* _Problem details_
Output all of the data below without changing a word, and exclude the pictures.

┄┄┄┄┄┄┄┄┄┄┄┄┄┄┄┄┄┄┄┄

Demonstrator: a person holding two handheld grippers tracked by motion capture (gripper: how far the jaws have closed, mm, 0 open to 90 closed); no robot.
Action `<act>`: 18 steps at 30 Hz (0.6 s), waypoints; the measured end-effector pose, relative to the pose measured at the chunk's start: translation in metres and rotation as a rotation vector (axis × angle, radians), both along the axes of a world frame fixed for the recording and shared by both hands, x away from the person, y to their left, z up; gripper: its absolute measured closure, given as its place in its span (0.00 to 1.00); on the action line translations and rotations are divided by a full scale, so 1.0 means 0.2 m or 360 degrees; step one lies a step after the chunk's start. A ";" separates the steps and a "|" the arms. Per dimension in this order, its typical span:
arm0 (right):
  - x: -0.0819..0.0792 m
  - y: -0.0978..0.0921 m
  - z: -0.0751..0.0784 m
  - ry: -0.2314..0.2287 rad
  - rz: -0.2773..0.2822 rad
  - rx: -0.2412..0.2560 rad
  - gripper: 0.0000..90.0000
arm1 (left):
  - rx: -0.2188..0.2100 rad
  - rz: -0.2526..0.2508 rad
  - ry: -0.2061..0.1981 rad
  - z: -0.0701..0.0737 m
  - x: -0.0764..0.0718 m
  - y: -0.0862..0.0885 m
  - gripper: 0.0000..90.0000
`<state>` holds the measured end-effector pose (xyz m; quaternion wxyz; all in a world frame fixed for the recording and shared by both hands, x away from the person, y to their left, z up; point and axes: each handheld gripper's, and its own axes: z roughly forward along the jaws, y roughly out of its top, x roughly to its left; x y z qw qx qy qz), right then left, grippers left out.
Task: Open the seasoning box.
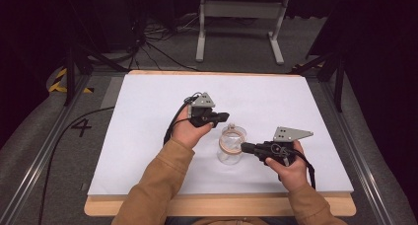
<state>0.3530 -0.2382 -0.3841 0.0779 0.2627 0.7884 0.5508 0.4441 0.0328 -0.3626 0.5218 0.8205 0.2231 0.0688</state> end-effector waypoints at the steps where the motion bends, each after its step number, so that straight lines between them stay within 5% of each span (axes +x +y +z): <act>1: 0.00 0.00 0.00 0.0000 0.0000 0.0000 1.00 | -0.0001 0.0008 0.0000 0.00 0.00 0.01 0.99; 18: 0.12 0.02 0.10 -0.0097 0.0074 0.0014 1.00 | 0.0016 0.0223 0.0045 0.01 -0.12 0.31 0.99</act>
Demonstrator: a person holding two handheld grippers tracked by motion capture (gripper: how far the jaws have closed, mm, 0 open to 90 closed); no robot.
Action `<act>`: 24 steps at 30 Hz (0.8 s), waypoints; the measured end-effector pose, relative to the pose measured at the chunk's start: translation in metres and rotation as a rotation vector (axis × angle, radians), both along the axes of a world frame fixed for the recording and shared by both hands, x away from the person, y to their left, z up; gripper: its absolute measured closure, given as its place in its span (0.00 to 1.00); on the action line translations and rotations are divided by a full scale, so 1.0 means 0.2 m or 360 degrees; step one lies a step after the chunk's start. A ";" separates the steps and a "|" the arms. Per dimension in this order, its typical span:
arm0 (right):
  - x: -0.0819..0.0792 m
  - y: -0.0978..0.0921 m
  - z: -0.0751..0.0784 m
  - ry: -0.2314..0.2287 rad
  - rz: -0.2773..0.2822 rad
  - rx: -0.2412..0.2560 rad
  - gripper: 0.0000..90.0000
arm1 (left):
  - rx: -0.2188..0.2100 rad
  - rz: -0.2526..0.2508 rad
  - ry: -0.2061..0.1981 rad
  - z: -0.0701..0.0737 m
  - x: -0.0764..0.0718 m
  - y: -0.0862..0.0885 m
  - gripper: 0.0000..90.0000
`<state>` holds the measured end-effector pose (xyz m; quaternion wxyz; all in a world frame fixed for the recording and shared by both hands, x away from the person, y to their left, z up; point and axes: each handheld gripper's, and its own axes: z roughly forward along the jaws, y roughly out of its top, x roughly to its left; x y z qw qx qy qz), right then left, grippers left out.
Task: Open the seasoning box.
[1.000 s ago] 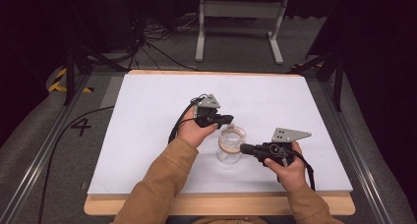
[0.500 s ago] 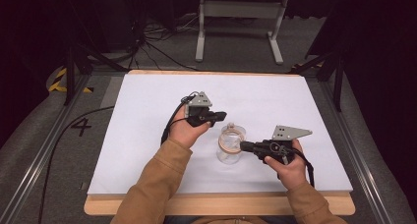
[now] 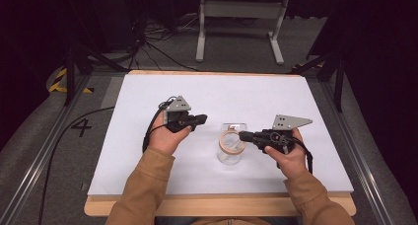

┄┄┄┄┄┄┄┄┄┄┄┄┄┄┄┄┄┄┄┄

* _Output below_
Demonstrator: a person holding two handheld grippers tracked by motion capture (gripper: how far the jaws have closed, mm, 0 open to 90 closed); no robot.
Action `<act>`: 18 steps at 30 Hz (0.6 s), waypoints; the measured end-effector pose, relative to the pose measured at the chunk's start: translation in metres and rotation as a rotation vector (axis × angle, radians), both along the axes of a world frame fixed for the recording and shared by both hands, x away from the person, y to their left, z up; gripper: its absolute measured closure, given as its place in its span (0.00 to 1.00); on the action line translations and rotations are divided by a full scale, so 1.0 means 0.2 m or 360 degrees; step one lies a step after the chunk's start. A ";" separates the steps and a "|" the arms. Per dimension in this order, its typical span:
arm0 (right):
  - x: -0.0819..0.0792 m
  - y: -0.0978..0.0921 m
  - z: -0.0751..0.0784 m
  - ry: -0.2314..0.2287 rad
  - rz: -0.2773..0.2822 rad
  - rx: -0.2412..0.2560 rad
  - gripper: 0.0000..90.0000
arm1 (left):
  - rx: -0.2188..0.2100 rad
  - rz: -0.2526..0.2508 rad
  - ry: -0.2061..0.1981 rad
  - z: -0.0701..0.0737 m
  - x: -0.0764..0.0718 m
  - y: -0.0862..0.0885 m
  - gripper: 0.0000..90.0000
`<state>` holds the measured end-effector pose (xyz m; quaternion wxyz; all in a world frame fixed for the recording and shared by both hands, x away from the person, y to their left, z up; point and axes: each handheld gripper's, and its own axes: z roughly forward along the jaws, y roughly out of its top, x roughly to its left; x y z qw qx qy qz), right then left, grippers left out.
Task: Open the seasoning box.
<state>0.3530 -0.2382 -0.3841 0.0779 0.2627 0.7884 0.5508 0.4441 0.0328 -0.3626 0.5218 0.8205 0.2231 0.0688</state> end-effector waypoints at the steps where the motion bends, each after its step number, so that straight lines between them stay within 5% of each span (axes +x +y +z): <act>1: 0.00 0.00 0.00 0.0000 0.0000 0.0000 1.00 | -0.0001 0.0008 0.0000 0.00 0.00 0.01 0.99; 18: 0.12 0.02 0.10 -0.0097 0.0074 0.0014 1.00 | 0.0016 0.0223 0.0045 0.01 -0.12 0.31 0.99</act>
Demonstrator: a person holding two handheld grippers tracked by motion capture (gripper: how far the jaws have closed, mm, 0 open to 90 closed); no robot.
Action `<act>`: 24 steps at 30 Hz (0.8 s), waypoints; the measured end-effector pose, relative to the pose measured at the chunk's start: translation in metres and rotation as a rotation vector (axis × angle, radians), both along the axes of a world frame fixed for the recording and shared by both hands, x away from the person, y to their left, z up; gripper: its absolute measured closure, given as its place in its span (0.00 to 1.00); on the action line translations and rotations are divided by a full scale, so 1.0 means 0.2 m or 360 degrees; step one lies a step after the chunk's start. A ";" separates the steps and a "|" the arms. Per dimension in this order, its typical span:
arm0 (right):
  - x: -0.0819..0.0792 m
  - y: -0.0978..0.0921 m
  - z: -0.0751..0.0784 m
  - ry: -0.2314..0.2287 rad
  - rz: -0.2773..0.2822 rad
  - rx: -0.2412..0.2560 rad
  - gripper: 0.0000..90.0000
arm1 (left):
  - rx: -0.2188..0.2100 rad
  - rz: -0.2526..0.2508 rad
  - ry: -0.2061..0.1981 rad
  - z: -0.0701..0.0737 m
  - x: -0.0764..0.0718 m
  - y: -0.0862..0.0885 m
  - gripper: 0.0000..90.0000
`<state>` holds the measured end-effector pose (xyz m; quaternion wxyz; all in a world frame fixed for the recording and shared by both hands, x away from the person, y to their left, z up; point and axes: each handheld gripper's, and its own axes: z roughly forward along the jaws, y roughly out of its top, x roughly to its left; x y z qw qx qy qz), right then left, grippers left out.
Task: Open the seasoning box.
[1.000 s ago] 
[0.500 s ago] 
[now] 

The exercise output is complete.